What you have to do ▸
All lines at and after the one containing "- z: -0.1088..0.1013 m", up to the end of the listing below, are to be printed exactly, with the pictures omitted.

Data segment ▸
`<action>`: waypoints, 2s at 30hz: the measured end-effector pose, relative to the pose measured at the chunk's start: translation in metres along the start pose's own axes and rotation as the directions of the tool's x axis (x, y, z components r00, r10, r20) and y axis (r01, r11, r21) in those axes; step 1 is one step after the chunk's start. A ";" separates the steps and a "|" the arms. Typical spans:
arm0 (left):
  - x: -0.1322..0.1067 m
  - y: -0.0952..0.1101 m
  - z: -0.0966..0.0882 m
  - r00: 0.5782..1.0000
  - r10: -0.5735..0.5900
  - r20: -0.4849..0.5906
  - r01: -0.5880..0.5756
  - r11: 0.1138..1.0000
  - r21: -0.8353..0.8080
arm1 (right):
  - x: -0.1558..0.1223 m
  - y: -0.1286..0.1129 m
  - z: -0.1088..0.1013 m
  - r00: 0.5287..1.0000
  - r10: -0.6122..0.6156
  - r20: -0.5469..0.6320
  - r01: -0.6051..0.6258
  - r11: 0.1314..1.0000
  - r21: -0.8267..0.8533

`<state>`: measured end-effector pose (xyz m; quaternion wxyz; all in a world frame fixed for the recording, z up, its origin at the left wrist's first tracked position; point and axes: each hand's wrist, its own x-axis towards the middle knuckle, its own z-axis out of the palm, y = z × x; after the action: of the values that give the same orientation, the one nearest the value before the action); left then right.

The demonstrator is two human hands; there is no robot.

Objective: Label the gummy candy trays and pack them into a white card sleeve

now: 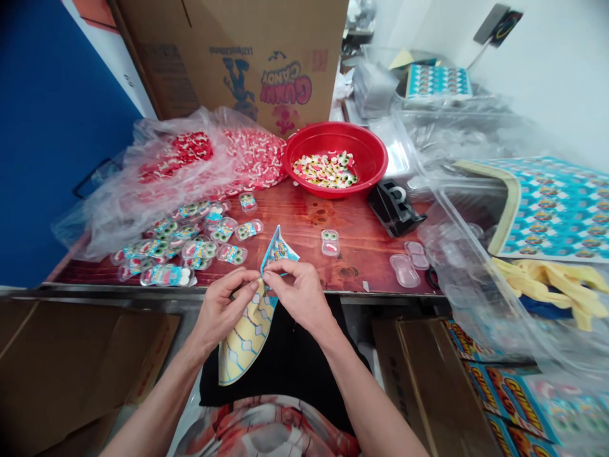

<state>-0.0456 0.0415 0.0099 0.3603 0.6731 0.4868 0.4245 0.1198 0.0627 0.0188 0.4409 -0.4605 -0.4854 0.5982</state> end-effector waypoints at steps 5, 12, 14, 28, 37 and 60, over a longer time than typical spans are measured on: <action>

Written solution ▸
  - z: -0.1088..0.1013 m
  - r00: 0.5287..1.0000
  - r10: -0.6122..0.6156
  - r20: -0.5469..0.6320
  - r01: -0.6051..0.6258
  - r11: 0.1314..1.0000
  - r21: -0.8267..0.8533

`<state>`: measured end-effector pose (xyz m; quaternion wxyz; all in a world frame fixed for the recording, z up, its origin at the left wrist's first tracked position; point and axes: each hand's wrist, its own x-axis towards the middle knuckle, its own z-axis out of the palm, y = z × x; after the action: of the values that give the same orientation, the one nearest the value before the action); left then right.

The demonstrator is two human hands; there is no robot.

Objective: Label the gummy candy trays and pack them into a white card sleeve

now: 

<state>-0.0456 0.0415 0.0099 0.3603 0.6731 0.4868 0.4245 0.1198 0.0627 0.0188 0.4409 -0.4605 -0.4854 0.5982</state> end-effector waypoints at steps 5, 12, 14, 28, 37 and 60, over a longer time than typical spans are measured on: <action>

Nothing else remains in this exercise.